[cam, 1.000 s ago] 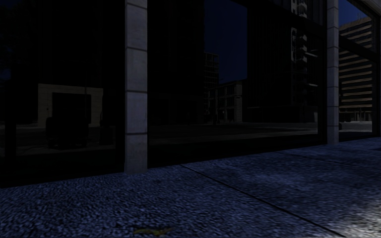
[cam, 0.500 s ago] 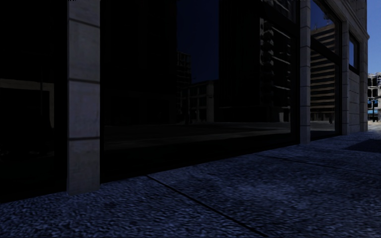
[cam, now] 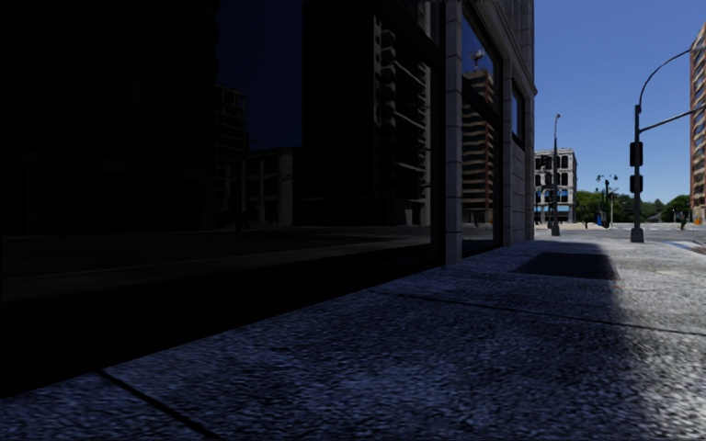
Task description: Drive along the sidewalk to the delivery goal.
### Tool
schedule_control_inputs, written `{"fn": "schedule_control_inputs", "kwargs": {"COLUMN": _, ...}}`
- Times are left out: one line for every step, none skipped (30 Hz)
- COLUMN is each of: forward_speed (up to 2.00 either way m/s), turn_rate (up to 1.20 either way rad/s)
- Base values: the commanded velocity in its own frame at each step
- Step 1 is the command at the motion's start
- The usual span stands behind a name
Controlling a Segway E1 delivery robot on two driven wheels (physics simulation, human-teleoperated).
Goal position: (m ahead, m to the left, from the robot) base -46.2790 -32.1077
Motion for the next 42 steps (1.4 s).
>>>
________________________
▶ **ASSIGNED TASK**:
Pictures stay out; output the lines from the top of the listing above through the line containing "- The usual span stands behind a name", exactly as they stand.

▶ **SOLUTION TO THIS TASK**:
[cam, 1.000 s ago] 
[cam, 0.500 s ago] 
[cam, now] 
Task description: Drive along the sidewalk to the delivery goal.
### Tool
schedule_control_inputs, written `{"fn": "schedule_control_inputs", "kwargs": {"COLUMN": _, ...}}`
- Times are left out: one line for every step, none skipped (30 Hz)
- COLUMN is each of: forward_speed (up to 2.00 either way m/s), turn_rate (up to 1.20 either way rad/s)
- Base values: the commanded velocity in its own frame at each step
- Step 1 is the command at the motion's start
- The usual span stands behind a name

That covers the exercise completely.